A rational function is an expression

• consisting of a ratio
• of two polynomials.

In our case, \(\frac{2500}{x}\) is the rational term in the average cost function. This term is particularly interesting: when we look at its behavior as \(x\) becomes very large (approaching infinity), it tends toward zero. That’s because dividing a constant by a larger and larger number results in a smaller outcome. The rational function here highlights the decreasing impact of fixed overhead costs when production scales up. This concept is pivotal in understanding how large-scale production can reduce per-unit costs.

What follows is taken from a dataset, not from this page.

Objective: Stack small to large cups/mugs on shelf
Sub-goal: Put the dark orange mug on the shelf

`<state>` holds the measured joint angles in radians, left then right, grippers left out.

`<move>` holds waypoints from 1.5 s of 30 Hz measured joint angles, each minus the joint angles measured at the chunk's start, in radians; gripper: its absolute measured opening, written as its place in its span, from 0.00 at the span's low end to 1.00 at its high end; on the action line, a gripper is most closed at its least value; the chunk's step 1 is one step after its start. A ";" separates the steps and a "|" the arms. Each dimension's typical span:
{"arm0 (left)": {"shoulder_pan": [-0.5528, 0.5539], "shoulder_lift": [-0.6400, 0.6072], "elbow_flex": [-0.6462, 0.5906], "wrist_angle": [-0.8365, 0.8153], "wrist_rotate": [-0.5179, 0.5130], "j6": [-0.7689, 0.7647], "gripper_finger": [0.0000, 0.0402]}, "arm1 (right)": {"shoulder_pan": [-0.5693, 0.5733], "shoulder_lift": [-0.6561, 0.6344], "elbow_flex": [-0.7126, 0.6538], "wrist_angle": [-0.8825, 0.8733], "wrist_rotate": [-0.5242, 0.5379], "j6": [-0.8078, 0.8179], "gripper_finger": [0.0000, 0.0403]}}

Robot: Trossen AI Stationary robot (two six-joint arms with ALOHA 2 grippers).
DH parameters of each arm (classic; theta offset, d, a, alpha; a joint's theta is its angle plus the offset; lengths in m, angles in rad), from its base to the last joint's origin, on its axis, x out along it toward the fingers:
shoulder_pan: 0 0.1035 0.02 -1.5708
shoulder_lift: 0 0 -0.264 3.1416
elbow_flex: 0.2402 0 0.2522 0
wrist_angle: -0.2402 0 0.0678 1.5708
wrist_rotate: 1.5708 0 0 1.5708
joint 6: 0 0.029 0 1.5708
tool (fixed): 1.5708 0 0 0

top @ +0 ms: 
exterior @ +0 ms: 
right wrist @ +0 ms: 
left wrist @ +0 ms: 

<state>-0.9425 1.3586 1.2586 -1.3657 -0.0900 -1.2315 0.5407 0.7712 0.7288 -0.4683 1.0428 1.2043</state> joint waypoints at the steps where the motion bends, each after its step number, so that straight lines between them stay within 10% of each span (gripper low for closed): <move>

Cost analysis involves breaking down costs to understand financial growth, profit margins, and organizational efficiency. Through the average cost function, we analyze how costs behave with changes in production levels. The analysis reveals two primary insights:- **Fixed Costs**: Fixed costs, such as 2.2 in our equation, remain unchanged regardless of production quantity.- **Variable Costs**: The variable component \(\frac{2500}{x}\) reflects costs that vary with production. This part decreases as \(x\) increases, reducing the overall cost per DVD.By evaluating the limit, we show that at very high production levels, the average cost stabilizes, providing valuable information for strategic planning and pricing strategies.

Applied mathematics uses mathematical methods and models to solve real-world problems. In the context of cost analysis, it provides a framework to analyze business operations efficiency. By evaluating \[ \lim _{x \rightarrow \infty} \bar{C}(x) \]the function

• demonstrates the concept of limits
• as a tool to predict long-term trends.

This helps businesses anticipate how costs behave under different production scenarios. As production scales, understanding limits allows companies to maximize efficiency and minimize costs, thereby optimizing profit margins. Such analyses are crucial for competitive industries where keeping costs low is a significant advantage.